DIAGNOSIS
Incidence:
- 1-2/100,000.[1,2]
- 5-8% mortality - respiratory failure, cardiac arrythmias and pulmonary embolism.
- 10% severly disabled at one year
Definition:
Acute autoimmune polyradiculoneuropathy.
Classic triad of weakness, areflexia and elevated CSF protein without pleocytosis.[3]
Features Required for Diagnosis:[4]
- Progressive motor weakness of more than one limb
- Areflexia/ hyporeflexia.
Features Supportive of the Diagnosis:
Clinical
- Progression of weakness: 90% nadir by 4 weeks.
- Relative symmetry.
- Sensory symptoms/signs
- Cranial nerve involvement.
- Autonomic dysfunction
- Absence of fever at onset.
- Recovery
Cerebrospinal fluid features
- Elevated CSF protein (more likely after the first week of symptoms)

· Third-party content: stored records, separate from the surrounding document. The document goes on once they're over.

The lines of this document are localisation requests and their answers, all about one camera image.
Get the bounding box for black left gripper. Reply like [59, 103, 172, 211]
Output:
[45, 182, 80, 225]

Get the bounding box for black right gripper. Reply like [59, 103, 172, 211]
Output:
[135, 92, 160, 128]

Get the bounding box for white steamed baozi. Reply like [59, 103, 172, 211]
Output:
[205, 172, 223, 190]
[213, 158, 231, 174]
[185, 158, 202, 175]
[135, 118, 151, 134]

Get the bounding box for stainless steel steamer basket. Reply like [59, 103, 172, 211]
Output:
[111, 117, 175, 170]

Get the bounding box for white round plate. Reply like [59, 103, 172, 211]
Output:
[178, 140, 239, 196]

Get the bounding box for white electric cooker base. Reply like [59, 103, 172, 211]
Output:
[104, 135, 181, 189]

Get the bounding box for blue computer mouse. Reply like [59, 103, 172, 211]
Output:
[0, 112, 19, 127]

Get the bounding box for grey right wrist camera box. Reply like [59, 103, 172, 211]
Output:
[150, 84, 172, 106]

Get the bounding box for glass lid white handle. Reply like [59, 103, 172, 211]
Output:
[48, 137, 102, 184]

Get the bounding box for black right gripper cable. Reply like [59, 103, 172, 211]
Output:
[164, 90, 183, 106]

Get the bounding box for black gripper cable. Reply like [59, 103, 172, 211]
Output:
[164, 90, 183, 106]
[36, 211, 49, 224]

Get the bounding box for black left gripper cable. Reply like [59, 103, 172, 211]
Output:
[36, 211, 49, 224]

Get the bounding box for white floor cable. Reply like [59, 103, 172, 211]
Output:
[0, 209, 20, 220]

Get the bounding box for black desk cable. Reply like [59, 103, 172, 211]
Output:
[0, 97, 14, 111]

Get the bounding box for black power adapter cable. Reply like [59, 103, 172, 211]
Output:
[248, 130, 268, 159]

- < 10 mononuclear leukocytes/mm3 in CSF.
Electrodiagnostic features supportive of the diagnosis.
Nerve Conduction Studies.
- 80% slowing or block.
- Distal latencies may be increased but may not be abnormal until several weeks into the illness
Features Casting Doubt on the Diagnosis:
- Marked, persistent asymmetry of weakness.
- Persistent bladder or bowel dysfunction
- CSF pleocytosis (> 50 wcc/mm3)
- A very distinct/clear sensory level
- Complete ophthalmoplegia (no eye movements, pupillary pareisis)
Subtypes:[5,6,16]
- Acute inflammatory demyelinating polyradiculoneuropathy (AIDP).
- Acute motor axonal neuropathy (AMAN).
- Acute motor-sensory axonal neuropathy (AMSAN)
- Miller Fisher syndrome: ataxia, ophthalmoplegia, areflexia.[7]
Differential Diagnosis:
- Spinal cord disease (tumour, transverse myelitis)
- Brainstem disease (infarction, tumour, demyelination)
- Neuromuscular block (myasthenia, botulism)
- Periodic paralysis (hypo, hyper or normokalaemia)
- Miscellaneous: irritable hip, discitis, abnormal illness behaviour, somatising disorders, porphyri, lead poisoning.